Google Sheets and Microsoft Excel - Vlookup

Almost every time I use vlookup, I use it to pull information from one tab to another. An example of this would look like:

=vlookup(B255,Materials!B:I,8,FALSE)

This example will take the value in cell B255 from the current tab and try to match it against a value in column B in tab Materials.

If it finds a match, it will return the value from the 8th column, counting from B  which is I (Cost Per).

The FALSE tells it that we want an exact match for the value, not an approximate one. (You will almost never want to pick TRUE here. Approximate matches are only useful in a very small set of situations.)

The range can be larger than the data you are looking for, so it could be B:Z and it wouldn’t hurt anything. If the range is smaller, like B:D, then it will return a #REF! error.

ISBLANK

This function checks to see if a cell is completely empty and returns TRUE or FALSE.

I use this so the calculations won’t cause errors if nothing has been entered. As you can see below, a space (or several spaces) doesn’t count as empty!

Google Sheets and Microsoft Excel - Isblank

ISNA

This function checks to see if a cell has the error code #N/A that is returned when vlookup can’t find a match and returns TRUE or FALSE.

I use this so I can make errors look a little prettier.

Google Sheets and Microsoft Excel - Isna

IF

This function checks to see if a thing is true. If it’s true it will do one thing and if it’s false it does another. I use this to do all of the more complicated tasks!

Google Sheets and Microsoft Excel - If
=if(F2="Y",(E2*0.9),E2)

In the example above, the IF is checking F2=”Y”, which checks if there is a ‘Y’ in the 10% column. If there is, displays (E2*0.9), which is 90% of the Units value. If there isn’t it displays the whole E2 value.
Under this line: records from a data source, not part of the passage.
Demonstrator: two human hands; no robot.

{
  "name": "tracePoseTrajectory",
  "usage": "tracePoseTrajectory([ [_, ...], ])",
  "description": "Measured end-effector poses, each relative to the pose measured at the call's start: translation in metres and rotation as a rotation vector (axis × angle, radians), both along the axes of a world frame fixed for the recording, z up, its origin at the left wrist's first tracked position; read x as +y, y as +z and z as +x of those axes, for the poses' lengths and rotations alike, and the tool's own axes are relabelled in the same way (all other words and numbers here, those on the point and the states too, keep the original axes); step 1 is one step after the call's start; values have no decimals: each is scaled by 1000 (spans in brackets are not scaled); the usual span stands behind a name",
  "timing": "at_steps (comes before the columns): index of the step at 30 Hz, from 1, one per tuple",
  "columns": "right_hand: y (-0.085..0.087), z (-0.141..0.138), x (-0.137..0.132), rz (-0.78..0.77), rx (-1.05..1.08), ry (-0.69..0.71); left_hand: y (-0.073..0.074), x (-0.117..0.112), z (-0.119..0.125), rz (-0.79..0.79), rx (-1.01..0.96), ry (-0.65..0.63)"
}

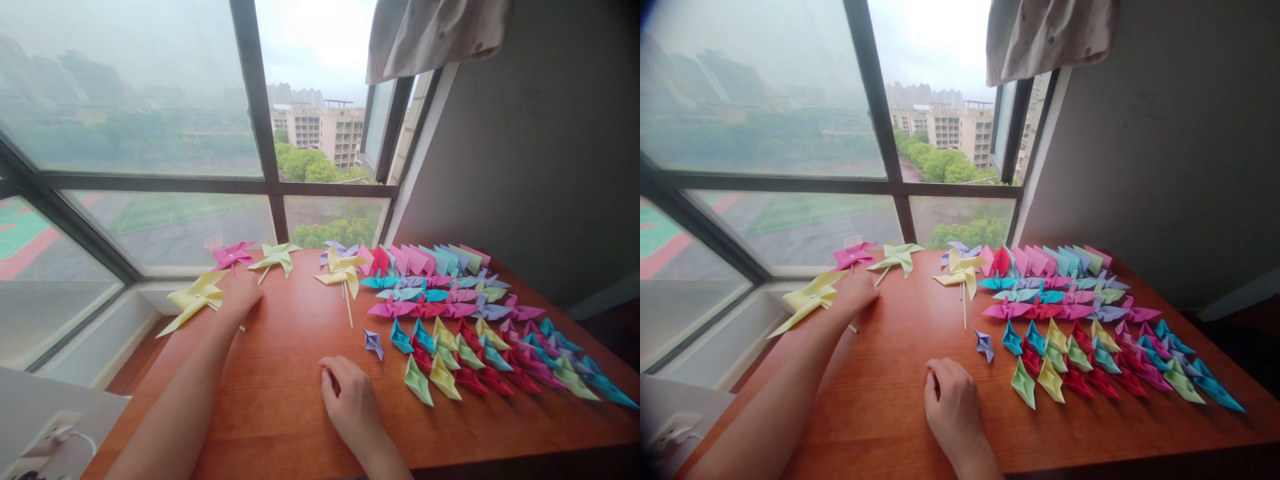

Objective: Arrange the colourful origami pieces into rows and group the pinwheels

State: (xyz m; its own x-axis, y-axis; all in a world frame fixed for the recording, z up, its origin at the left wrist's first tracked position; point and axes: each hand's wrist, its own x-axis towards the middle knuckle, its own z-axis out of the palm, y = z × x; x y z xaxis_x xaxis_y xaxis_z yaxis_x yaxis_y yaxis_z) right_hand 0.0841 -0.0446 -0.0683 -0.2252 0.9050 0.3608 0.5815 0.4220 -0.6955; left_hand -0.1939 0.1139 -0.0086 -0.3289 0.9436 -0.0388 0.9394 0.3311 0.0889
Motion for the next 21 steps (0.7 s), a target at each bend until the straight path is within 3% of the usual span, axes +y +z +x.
tracePoseTrajectory([
  [10, 0, 0, 0, 10, 0, 2, 9, -29, 18, 222, -223, -67],
  [16, 1, 0, 1, -3, 6, 13, 4, -54, 50, 290, -498, -176],
  [21, 5, 0, 0, -43, 1, 21, -10, -75, 92, 248, -727, -332],
])
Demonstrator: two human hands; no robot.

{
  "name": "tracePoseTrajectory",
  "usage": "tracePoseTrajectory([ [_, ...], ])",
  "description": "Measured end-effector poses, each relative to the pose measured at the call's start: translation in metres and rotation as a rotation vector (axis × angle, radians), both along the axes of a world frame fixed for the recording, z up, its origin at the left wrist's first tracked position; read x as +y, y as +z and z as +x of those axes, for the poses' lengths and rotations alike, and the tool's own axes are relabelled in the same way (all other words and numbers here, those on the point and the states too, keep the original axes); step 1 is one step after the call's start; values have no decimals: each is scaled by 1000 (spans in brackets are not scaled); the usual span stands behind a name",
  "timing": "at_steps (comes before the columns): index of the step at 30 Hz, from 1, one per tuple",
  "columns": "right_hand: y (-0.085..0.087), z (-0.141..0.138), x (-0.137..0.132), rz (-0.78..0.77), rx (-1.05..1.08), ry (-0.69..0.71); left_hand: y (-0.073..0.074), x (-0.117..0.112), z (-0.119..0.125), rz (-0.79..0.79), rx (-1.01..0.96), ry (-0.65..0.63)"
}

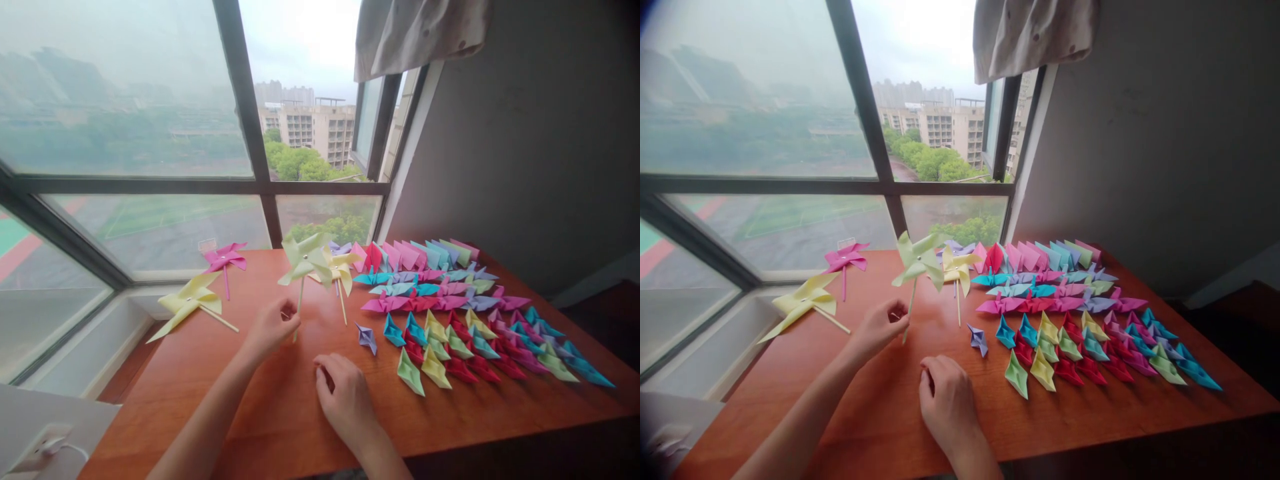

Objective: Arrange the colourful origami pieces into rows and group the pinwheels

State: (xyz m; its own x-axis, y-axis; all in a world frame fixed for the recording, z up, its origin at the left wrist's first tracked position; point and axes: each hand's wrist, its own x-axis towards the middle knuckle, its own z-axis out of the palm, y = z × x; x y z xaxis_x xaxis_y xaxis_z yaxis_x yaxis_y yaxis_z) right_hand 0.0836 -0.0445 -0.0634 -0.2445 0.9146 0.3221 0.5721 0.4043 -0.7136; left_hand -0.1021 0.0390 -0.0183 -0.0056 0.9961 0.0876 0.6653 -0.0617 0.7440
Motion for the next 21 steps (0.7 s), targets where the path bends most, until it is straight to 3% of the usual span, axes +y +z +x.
tracePoseTrajectory([
  [9, -1, 15, -20, 12, 68, 5, -21, -20, 59, -79, -91, -102],
  [21, -3, 22, -24, 64, 32, -31, -12, -35, 93, -117, -15, -101],
])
I get pretty complicated with the IFs in the spreadsheet! Here is a more complex example from the product costing spreadsheet:

Google Sheets - Nested If
=if(ISBLANK(B255),"",if(ISNA(vlookup(B255,Materials!B:I,8,FALSE)),"Missing",vlookup(B255,Materials!B:I,8,FALSE)))
  • This checks to see if the Material cell is blank for this row.
    • If it is, it shows a blank in the Cost Per cell.
    • If it isn’t then it tries to look up the material in column B of the 
      Materials tab.
      • If it gets an #N/A error from the vlookup, then is shows “Missing”in the cell.
      • If it finds the material, then it shows the value in column position 8 in the range B:I from the Materials tab for that item.

Whew!

ROUNDUP

This function will round up a given number to a given number of decimal places. Because I am working with currency, I will often round things up to the nearest penny as I calculate costs.

Google Sheets Microsoft Excel - Roundup

The example above shows what will happen if you roundup the number from 0 to 6 decimal places. In Sheets, you don’t need to specify if you want to round to 0 decimal places, but Excel will kick and error if you don’t.

You can also use negative decimal positions with roundup if you want to round to 10’s, or 100’s, etc.

Toubleshooting

Whenever I am writing a complicated formula that contains functions, I will break it out to make sure that each part is calculating correctly.

Using the complicated example above, I would have tested each of the following:

  • ISBLANK(B255)
  • if(ISBLANK(B255),”blank”,”not blank”)
  • vlookup(B255,Materials!B:I,8,FALSE)
  • ISNA(vlookup(B255,Materials!B:I,8,FALSE)
  • if(ISNA(vlookup(B255,Materials!B:I,8,FALSE)),”Missing”,”Not Missing”)

Breaking it down like this can help you confirm what output you are getting from each step. Sometimes it’s something simple like the wrong column or swapping the True and False options on an IF.